For purposes of this Agreement, a “Change in Control” shall mean any transactions or series of
related transactions pursuant to which any Person (as defined in Section 13(d)(3) or 14(d)(2) of
the Securities and Exchange Act of 1934, as amended from time to time (the “Exchange Act”)) (other
than TPG Partners IV, LP and the other parties to the operating agreement of IASIS Investment LLC,
a Delaware limited liability company, on the date of this Agreement or their respective affiliates)
or “group” of Persons (as defined in Section 13(d) of the Exchange Act), (other than a group
including and controlled by TPG Partners IV, LP and the other parties to the operating agreement of
IASIS Investment LLC, a Delaware limited liability company, on the date of this Agreement or their
respective affiliates), in the aggregate, directly or indirectly, acquires beneficially or of
record, (i) equity of a Designated Person, as hereinafter defined, possessing the voting power to
elect a majority of the Designated Person’s governing body (whether by merger, consolidation,
reorganization, combination, sale or transfer of equity, stockholder or voting agreement, proxy,
power of attorney or otherwise) or (ii) all or substantially all of a Designated Person’s assets.
For purposes of this Agreement, “Designated Person” shall mean IASIS Investment LLC and the
Company.
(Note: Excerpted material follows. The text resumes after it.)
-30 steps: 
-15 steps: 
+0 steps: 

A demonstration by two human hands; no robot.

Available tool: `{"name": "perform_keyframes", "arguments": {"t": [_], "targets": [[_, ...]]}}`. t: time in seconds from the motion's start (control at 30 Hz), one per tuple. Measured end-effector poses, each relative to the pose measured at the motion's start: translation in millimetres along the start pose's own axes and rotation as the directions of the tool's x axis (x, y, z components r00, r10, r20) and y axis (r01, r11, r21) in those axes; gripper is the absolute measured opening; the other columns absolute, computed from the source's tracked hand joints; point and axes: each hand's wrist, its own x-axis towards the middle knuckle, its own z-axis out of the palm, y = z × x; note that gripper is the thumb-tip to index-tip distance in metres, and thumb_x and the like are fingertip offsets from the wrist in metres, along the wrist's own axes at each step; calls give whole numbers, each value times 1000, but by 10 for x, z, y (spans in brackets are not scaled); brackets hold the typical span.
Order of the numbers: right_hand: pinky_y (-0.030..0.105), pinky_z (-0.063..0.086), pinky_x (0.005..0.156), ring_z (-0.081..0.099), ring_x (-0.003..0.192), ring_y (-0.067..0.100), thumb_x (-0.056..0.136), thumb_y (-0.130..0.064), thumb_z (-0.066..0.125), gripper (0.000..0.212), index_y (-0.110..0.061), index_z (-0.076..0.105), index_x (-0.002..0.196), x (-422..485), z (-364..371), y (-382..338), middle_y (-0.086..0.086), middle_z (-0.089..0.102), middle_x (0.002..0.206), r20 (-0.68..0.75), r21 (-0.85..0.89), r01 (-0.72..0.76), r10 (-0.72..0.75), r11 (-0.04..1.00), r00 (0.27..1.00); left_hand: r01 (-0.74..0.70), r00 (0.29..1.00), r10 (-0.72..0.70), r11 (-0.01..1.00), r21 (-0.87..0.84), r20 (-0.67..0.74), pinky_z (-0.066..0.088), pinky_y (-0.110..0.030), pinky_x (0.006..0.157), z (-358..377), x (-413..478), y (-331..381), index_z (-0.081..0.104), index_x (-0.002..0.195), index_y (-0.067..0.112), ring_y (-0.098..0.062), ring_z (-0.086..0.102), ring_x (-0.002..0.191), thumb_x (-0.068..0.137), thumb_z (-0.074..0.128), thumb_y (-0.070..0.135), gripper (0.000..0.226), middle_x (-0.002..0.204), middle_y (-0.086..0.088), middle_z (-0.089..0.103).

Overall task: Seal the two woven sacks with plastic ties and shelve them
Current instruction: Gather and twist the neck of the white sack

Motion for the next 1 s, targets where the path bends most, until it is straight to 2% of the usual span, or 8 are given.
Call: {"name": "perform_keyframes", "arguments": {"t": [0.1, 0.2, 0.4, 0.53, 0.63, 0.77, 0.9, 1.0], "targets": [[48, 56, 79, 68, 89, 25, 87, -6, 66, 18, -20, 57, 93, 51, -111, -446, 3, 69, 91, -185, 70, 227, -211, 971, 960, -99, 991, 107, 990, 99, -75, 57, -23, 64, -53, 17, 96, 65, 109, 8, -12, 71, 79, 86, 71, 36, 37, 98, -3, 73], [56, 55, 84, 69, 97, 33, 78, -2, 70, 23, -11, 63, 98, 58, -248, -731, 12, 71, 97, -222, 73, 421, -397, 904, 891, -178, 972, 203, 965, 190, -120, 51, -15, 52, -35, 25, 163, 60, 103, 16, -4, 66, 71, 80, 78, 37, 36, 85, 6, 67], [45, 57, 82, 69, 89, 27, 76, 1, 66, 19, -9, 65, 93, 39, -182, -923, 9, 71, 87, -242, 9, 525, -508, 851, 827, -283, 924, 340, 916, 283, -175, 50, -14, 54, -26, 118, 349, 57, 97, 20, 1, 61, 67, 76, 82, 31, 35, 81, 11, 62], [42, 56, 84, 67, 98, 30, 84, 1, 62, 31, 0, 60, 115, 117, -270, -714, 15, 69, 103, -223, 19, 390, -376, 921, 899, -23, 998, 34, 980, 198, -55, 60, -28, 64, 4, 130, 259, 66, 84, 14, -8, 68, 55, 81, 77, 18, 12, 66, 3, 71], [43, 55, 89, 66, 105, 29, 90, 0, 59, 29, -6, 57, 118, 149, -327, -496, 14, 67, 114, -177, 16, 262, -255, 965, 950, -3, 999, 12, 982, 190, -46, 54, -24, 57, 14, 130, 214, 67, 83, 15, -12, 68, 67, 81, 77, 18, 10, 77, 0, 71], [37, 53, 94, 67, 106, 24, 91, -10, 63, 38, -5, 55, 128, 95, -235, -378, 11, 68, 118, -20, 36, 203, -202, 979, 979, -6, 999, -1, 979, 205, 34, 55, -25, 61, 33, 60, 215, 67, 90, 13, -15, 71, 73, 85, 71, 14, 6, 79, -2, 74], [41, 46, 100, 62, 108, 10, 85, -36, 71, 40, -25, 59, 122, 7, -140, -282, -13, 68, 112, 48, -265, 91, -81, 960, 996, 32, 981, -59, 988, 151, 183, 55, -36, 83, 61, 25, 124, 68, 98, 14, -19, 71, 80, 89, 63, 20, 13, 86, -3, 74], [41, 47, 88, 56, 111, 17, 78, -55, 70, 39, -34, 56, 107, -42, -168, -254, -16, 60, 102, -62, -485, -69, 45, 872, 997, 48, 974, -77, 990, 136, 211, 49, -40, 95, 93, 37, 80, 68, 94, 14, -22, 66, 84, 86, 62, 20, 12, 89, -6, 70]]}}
Notwithstanding the foregoing, in no event will a Change in Control occur as a result of
the initial public offering of the Company’s shares of common stock or any secondary offering to
the public.
6. Expiration Date; Net Exercise. Subject to the provisions of the Plan, the Option
or any portion thereof which has not become exercisable pursuant to Section 5 of this Agreement
(taking into account any acceleration of exercisability as provided therein) shall expire on the
earlier of (i) the date the Participant’s Employment is terminated for any reason or (ii) the tenth
anniversary of the Grant Date. Subject to the provisions of the Plan, with respect to any Option
or any portion thereof which has become exercisable, the Option (or portion thereof) shall expire
on the earlier of: (i) one year after the Date of Termination of the Participant’s Employment on
account of death or Disability, by the Participant for Good Reason or by the Company without Cause
or as a result of the Company’s failure to extend the Term, (ii) the commencement of business on
the date the Participant’s Employment is, or is deemed to have been, terminated for Cause; (iii) 90
days after the date the Participant’s Employment is terminated by the Participant without Good
Reason or as a result of the non-renewal of the Term by the Participant; or (iv) the tenth
anniversary of the Grant Date. During the one-year period described in clause (i) above, the
Participant shall be permitted to exercise the Option on a net basis (e.g., by satisfying the
exercise price and withholding tax obligations by having withheld a number of Option shares that
have a fair market value equal to such obligations).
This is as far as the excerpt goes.